Vivek Haldar

"But LLMs are not deterministic!"

The most common retort to my “LLMs are compilers” framing is:

“… but compilers are deterministic, LLMs just generate probabilistic output!”

I think that retort is not even wrong, and I’ll explain why.

The analogy’s central idea was not that LLMs replicate every characteristic of compilers, but that using natural-language-driven LLMs is another large step up in abstraction. Traditional compilers enabled programmers to express themselves in high-level languages instead of assembly. Similarly, LLMs empower programmers to express their intent directly in natural language, translating it into code.

Let’s examine the “but they’re not deterministic!” argument closely:

The entire field of engineering revolves around combining unreliable, unpredictable components into reliable, predictable systems.
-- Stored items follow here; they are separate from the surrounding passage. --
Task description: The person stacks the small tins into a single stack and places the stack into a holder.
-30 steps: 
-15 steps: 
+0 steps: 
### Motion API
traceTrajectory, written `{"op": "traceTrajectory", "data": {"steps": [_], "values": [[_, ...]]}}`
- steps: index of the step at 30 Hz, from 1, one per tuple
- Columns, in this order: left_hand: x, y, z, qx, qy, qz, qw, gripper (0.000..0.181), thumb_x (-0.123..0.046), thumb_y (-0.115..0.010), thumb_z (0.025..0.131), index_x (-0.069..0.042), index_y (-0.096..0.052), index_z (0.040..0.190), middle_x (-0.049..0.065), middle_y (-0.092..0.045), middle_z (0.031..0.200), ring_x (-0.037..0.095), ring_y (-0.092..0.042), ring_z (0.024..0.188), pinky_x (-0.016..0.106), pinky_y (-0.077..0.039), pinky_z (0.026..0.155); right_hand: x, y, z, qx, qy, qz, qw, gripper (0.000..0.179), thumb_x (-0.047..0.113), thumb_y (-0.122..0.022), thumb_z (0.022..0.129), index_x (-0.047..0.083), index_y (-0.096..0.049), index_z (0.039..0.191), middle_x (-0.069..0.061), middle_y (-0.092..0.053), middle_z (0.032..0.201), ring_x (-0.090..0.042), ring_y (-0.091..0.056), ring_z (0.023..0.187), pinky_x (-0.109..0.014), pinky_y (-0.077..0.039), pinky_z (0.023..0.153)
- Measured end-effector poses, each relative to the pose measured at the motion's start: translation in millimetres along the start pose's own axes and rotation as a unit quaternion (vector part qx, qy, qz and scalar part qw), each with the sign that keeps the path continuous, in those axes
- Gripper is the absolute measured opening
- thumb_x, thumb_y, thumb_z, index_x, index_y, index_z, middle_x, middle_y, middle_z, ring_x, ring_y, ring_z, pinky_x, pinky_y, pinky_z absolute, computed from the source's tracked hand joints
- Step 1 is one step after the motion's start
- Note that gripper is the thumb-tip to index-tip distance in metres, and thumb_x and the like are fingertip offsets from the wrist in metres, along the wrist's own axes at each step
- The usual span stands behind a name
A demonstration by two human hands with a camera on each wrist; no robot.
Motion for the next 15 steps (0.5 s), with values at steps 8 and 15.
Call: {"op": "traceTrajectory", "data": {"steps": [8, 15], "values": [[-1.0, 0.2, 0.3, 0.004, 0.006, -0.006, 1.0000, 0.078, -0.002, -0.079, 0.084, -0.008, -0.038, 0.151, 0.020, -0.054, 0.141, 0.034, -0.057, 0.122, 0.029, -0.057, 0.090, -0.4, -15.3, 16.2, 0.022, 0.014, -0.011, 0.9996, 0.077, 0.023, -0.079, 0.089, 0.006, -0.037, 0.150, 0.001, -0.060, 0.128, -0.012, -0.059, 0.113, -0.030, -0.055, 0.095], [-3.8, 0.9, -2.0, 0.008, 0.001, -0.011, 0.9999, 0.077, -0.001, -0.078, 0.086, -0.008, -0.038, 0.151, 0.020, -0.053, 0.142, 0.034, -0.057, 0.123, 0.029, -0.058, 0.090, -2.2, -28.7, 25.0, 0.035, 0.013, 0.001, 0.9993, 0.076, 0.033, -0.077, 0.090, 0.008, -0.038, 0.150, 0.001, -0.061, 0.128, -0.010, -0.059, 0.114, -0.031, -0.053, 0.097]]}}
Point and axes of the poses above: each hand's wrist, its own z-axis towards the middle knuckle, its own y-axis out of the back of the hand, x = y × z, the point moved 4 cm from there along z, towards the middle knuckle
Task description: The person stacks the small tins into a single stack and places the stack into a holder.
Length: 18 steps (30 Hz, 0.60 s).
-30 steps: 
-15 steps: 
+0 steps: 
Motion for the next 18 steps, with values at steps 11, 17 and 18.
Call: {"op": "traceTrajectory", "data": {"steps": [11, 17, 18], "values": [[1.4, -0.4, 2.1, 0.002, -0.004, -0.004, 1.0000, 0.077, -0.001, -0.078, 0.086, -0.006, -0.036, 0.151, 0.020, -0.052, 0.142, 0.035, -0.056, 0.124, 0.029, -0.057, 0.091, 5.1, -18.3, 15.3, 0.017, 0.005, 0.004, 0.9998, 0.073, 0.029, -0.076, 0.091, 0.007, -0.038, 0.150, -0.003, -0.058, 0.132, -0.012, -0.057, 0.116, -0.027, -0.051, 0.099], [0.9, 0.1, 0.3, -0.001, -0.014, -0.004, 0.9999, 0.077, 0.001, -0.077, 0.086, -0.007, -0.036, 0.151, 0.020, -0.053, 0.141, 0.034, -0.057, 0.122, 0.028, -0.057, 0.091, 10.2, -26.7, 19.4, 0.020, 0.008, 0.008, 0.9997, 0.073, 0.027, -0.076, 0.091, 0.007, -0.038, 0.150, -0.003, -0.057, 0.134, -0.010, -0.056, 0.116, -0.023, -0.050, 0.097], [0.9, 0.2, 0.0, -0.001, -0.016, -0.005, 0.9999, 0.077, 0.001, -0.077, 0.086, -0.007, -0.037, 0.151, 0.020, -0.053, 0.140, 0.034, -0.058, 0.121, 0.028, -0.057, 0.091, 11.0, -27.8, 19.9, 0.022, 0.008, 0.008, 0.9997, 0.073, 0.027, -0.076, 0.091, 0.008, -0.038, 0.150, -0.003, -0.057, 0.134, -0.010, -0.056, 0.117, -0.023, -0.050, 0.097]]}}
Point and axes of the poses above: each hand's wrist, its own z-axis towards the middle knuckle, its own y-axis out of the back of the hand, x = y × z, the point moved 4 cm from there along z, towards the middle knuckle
This principle is foundational in computer systems as well, best described in the classic paper “End-to-end Arguments in System Design”. All modern computers are built on this philosophy, achieving reliability through layered abstractions and error-handling.

Building robust systems with LLMs follows the same approach. Developers can introduce reliability and predictability through techniques such as:

  • Writing clear, detailed specifications
  • Utilizing tests and functional checks to validate outputs
  • Employing feedback loops (including human-in-the-loop validation) to enforce correctness

In fact, many components of contemporary computer systems already exhibit fundamental non-determinism at both hardware and software levels. Some examples:

  • Library dependencies: External libraries your code relies upon may update unexpectedly, introducing changes outside your control.
  • Garbage collection: Runtime memory management is inherently unpredictable—triggering at different times depending on complex internal states.
  • Multi-threading and concurrency: Thread execution order, timing, and context-switching are unpredictable, yet managed through synchronization mechanisms to create deterministic outcomes.
  • JIT compilation: Modern runtimes dynamically decide whether and how aggressively to compile bytecode based on real-time data and usage patterns.
  • Caching: Cache behavior (hits, misses, eviction policies) is non-deterministic due to dependence on system state and usage patterns.

Modern computing is built around turning non-deterministic components into deterministic experiences for users.

We can—and should—apply precisely the same strategy to LLMs. This is especially straightforward in programming, where we have the luxury of a clear and quick reward function: run the generated code and validate it against intended outcomes.

Rather than viewing non-determinism as a disqualifier for LLMs, we should embrace it as simply another characteristic to manage—just as we’ve always done in computing.